10. The acoustic anti-transient-masking transform system as recited in claim 9 wherein said sampling subsystem is further configured to digitally sample said first and second outputs substantially simultaneously.

11. The acoustic anti-transient-masking transform system as recited in claim 9 wherein said sampling subsystem is further configured to digitally sample said first and second outputs over a time period that includes substantially all of a response of said compensated version and said uncompensated version to said impulse type signal.

12. The acoustic anti-transient-masking transform system as recited in claim 9 wherein said compensated version and said uncompensated version are configured to use a common clock signal if said audio component employs a clock circuit.

13. The acoustic anti-transient-masking transform system as recited in claim 9 wherein said conversion subsystem is further configured to compute said difference impulse response by subtracting said second sampled output from said first sampled output.

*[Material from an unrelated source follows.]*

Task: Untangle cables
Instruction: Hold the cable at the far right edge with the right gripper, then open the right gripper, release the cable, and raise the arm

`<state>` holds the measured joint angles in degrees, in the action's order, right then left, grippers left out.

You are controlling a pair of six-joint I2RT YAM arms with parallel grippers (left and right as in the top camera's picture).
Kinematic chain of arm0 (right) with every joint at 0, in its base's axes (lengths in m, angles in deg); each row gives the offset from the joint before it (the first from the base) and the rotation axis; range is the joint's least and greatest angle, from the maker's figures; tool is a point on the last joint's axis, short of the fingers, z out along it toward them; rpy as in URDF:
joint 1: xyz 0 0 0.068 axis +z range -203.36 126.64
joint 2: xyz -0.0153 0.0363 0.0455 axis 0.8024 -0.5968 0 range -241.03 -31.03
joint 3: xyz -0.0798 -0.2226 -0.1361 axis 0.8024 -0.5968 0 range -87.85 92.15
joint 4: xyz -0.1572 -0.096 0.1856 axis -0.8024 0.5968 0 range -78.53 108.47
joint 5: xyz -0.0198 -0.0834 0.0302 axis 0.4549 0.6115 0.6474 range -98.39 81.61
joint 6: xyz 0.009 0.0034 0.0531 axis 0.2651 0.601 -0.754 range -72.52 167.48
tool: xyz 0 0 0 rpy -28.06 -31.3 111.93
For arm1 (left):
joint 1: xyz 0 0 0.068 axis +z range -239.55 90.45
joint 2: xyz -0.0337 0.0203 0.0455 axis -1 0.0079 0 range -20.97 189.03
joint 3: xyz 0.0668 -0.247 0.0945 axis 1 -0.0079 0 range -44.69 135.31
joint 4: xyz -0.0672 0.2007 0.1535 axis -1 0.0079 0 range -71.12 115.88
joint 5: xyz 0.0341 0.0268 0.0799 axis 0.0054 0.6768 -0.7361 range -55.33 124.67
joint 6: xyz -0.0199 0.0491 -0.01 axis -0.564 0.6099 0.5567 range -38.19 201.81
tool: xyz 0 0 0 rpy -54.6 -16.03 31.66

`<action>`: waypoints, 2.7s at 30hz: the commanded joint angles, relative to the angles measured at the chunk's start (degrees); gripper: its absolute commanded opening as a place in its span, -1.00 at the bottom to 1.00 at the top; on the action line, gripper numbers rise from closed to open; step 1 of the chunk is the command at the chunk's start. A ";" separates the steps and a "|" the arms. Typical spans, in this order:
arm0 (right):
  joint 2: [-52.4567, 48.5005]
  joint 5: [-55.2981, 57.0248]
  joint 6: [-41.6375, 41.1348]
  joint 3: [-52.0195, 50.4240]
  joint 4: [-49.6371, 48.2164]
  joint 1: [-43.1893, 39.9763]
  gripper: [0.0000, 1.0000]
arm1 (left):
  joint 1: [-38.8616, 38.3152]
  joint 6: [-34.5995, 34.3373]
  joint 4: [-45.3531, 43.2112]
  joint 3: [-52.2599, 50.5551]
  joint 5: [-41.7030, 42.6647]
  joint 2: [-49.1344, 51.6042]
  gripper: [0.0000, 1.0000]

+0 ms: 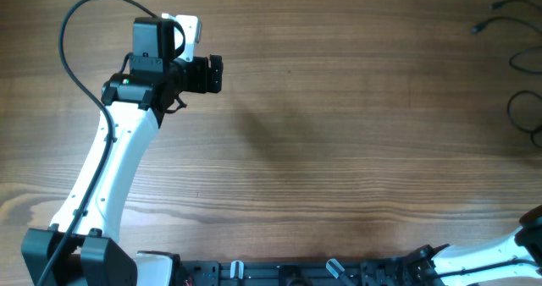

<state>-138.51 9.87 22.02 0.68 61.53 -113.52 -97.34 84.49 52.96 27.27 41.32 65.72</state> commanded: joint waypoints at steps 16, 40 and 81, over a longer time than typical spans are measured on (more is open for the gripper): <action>7.82 -2.08 -1.97 -0.46 4.07 2.49 0.23 | -0.24 -0.15 -0.02 0.26 -0.57 0.33 0.92; 27.19 0.96 -4.11 -0.46 12.68 11.41 0.25 | -0.20 1.57 0.98 0.26 -1.42 0.33 0.89; 29.49 -4.63 7.52 8.17 9.03 63.82 0.36 | 0.28 -5.14 -0.61 0.50 -9.79 -16.09 0.88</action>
<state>-109.81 5.52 27.88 7.57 71.61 -53.08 -97.32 80.77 52.09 27.27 33.85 51.52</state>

14. The acoustic anti-transient-masking transform system as recited in claim 9 wherein said conversion subsystem is further configured to convert said difference impulse response by applying a Fast Fourier Transform to said difference impulse response.

15. The acoustic anti-transient-masking transform system as recited in claim 9 further comprising a modification subsystem configured to multiply an audio stream from said uncompensated audio component by said acoustic anti-transient-masking transform to compensate for effects of said undesired vibrations impinging said uncompensated audio component.

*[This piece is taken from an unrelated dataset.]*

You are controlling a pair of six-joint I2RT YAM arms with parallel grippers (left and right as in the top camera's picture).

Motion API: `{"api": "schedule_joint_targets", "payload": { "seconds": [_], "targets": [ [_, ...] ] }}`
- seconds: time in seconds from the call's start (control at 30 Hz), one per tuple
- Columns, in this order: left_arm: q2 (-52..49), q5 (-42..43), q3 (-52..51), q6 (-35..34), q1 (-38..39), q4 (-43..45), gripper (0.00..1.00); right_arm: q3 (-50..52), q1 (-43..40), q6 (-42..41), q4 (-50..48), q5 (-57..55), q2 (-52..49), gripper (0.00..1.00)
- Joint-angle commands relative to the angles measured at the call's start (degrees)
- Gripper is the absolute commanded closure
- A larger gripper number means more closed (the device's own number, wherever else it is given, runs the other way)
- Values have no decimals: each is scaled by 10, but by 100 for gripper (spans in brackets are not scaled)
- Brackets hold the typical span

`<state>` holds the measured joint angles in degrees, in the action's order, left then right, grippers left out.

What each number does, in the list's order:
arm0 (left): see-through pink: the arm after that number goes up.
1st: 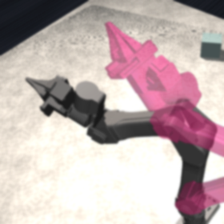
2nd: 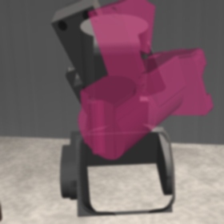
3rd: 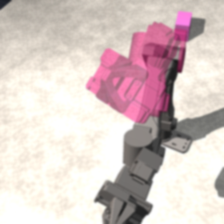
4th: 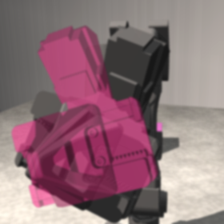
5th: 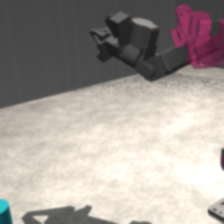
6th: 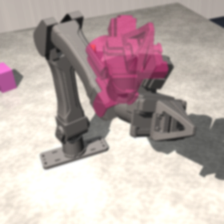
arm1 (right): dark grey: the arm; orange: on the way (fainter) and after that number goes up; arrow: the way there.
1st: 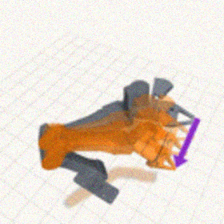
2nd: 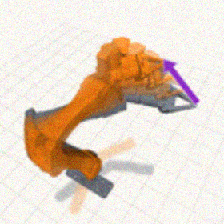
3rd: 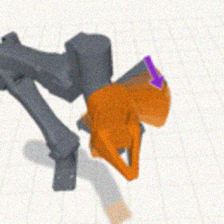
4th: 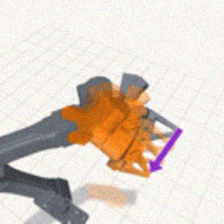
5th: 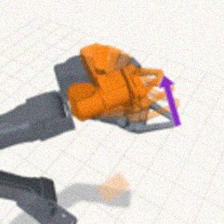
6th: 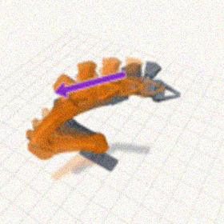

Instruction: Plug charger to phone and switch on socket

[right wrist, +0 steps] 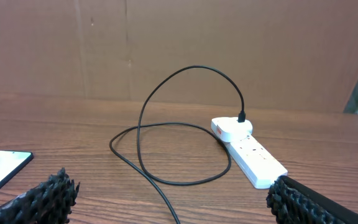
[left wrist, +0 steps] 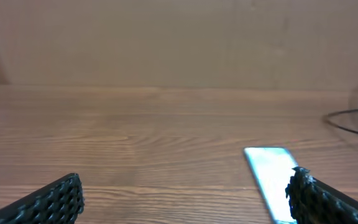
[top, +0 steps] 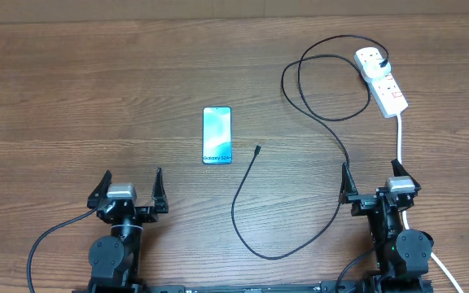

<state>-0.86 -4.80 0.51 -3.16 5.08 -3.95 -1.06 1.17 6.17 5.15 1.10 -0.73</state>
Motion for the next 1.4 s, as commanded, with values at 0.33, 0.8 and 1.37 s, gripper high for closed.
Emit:
{"api": "schedule_joint_targets", "payload": {
  "seconds": [0.33,0.8,1.37],
  "targets": [
    [6,406,-2,-337,-3,17,0,6,-2,-3,-3,0,6,0],
    [-7,223,203,-135,-3,26,0,6,-2,-3,-3,0,6,0],
    [-539,134,874,-70,-3,-712,0,6,-2,-3,-3,0,6,0]
  ]
}}
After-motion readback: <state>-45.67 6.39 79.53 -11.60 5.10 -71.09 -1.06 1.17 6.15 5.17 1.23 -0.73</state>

16. The acoustic anti-transient-masking transform system as recited in claim 9 wherein said audio component is selected from the group consisting of:

a microphone in a microphone holder,

a digital recording device employing an analog-to-digital converter,

a digital playback device employing a digital-to-analog converter,

a receiver,

an amplifier,

an audio recording system,

an equalizer, and

a public address system.

17. The acoustic anti-transient-masking transform system as recited in claim 9 wherein said conversion subsystem is configured to apply a transform to said first and second sampled outputs to produce a first and second transformed signals, and compute a difference between said first and second transformed signals to generate said signal representing said acoustic anti-transient-masking transform.

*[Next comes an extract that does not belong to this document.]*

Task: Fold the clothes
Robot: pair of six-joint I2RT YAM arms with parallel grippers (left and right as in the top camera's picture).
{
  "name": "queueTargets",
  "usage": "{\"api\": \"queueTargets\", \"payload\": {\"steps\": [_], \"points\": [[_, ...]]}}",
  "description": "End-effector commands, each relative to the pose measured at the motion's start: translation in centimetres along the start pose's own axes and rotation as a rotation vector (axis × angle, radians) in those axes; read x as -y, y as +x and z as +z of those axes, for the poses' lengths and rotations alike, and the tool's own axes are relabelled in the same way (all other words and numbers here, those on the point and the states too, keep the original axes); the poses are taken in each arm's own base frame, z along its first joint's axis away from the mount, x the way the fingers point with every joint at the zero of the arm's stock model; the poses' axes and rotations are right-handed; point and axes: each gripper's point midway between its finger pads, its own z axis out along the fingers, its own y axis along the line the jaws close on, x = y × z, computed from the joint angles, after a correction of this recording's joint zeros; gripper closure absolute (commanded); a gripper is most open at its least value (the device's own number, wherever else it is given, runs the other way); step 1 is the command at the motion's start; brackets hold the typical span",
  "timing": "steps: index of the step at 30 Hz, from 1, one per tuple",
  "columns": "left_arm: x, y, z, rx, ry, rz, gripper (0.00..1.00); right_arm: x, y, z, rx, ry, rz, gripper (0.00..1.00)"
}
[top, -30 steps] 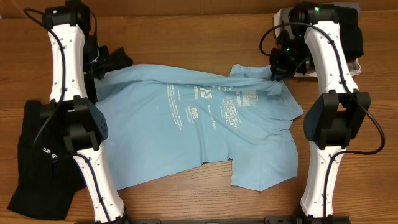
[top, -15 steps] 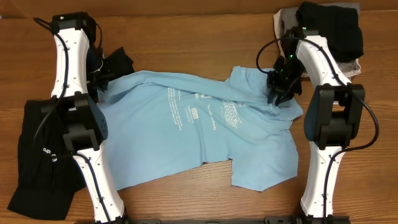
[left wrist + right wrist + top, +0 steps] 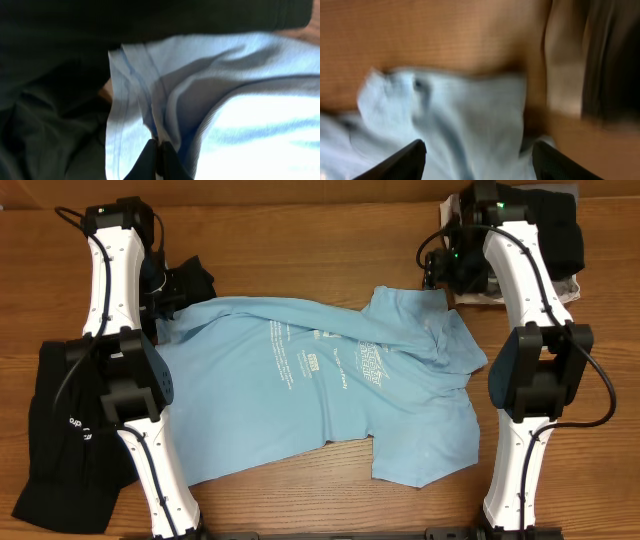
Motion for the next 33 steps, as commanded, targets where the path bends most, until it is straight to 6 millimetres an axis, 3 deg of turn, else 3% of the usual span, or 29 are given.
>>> {"api": "queueTargets", "payload": {"steps": [1, 7, 20, 33], "points": [[0.0, -0.4, -0.9, 0.04, -0.005, 0.021, 0.96, 0.1, -1.4, -0.8, 0.081, 0.03, -0.044, 0.29], [0.2, -1.1, -1.0, 0.068, 0.0, 0.021, 0.96, 0.4, -2.3, 1.3, 0.126, 0.027, -0.064, 0.37], [0.5, -1.8, -1.0, 0.098, 0.004, 0.017, 0.96, 1.6, -1.7, 5.8, 0.146, 0.022, -0.044, 0.45], [0.7, -2.0, -1.0, 0.107, 0.012, 0.018, 0.96, 2.5, -3.7, 5.8, 0.23, 0.018, -0.002, 0.5]]}}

18. A method of compensating an audio signal for effects of undesired vibrations, comprising:

determining a type of undesired vibration compensation to apply to said audio signal;

retrieving an acoustic anti-transient-masking transform associated with said type of undesired vibration compensation; and

multiplying said audio signal by said acoustic anti-transient-masking transform to generate an output signal compensated for effects of said undesired vibrations.

19. The method as recited in claim 18 wherein said type of undesired vibration compensation is selected from the group consisting of:

a recording undesired vibration compensation,

a post-recorded undesired vibration compensation,

an audio component undesired vibration compensation, and

a sound amplification undesired vibration compensation.

20. The method as recited in claim 18 wherein said determining said type of undesired vibration compensation includes:

employing multiple acoustic anti-transient-masking transforms having various types of undesired vibration compensations;

obtaining a sample of said audio signal; and

determining which one of said multiple acoustic anti-transient-masking transforms produces the greatest dynamic range for said sample;

21. The method as recited in claim 18 wherein said multiplying said audio signal includes employing an amplitude offset, a phase offset, or a null spacing percentage to adjust said acoustic anti-transient-masking transform.

22. The method as recited in claim 18 wherein said method is performed in a batch mode.

23. The method as recited in claim 18 wherein said determining, said retrieving and said multiplying is performed for a plurality of undesired vibration compensations.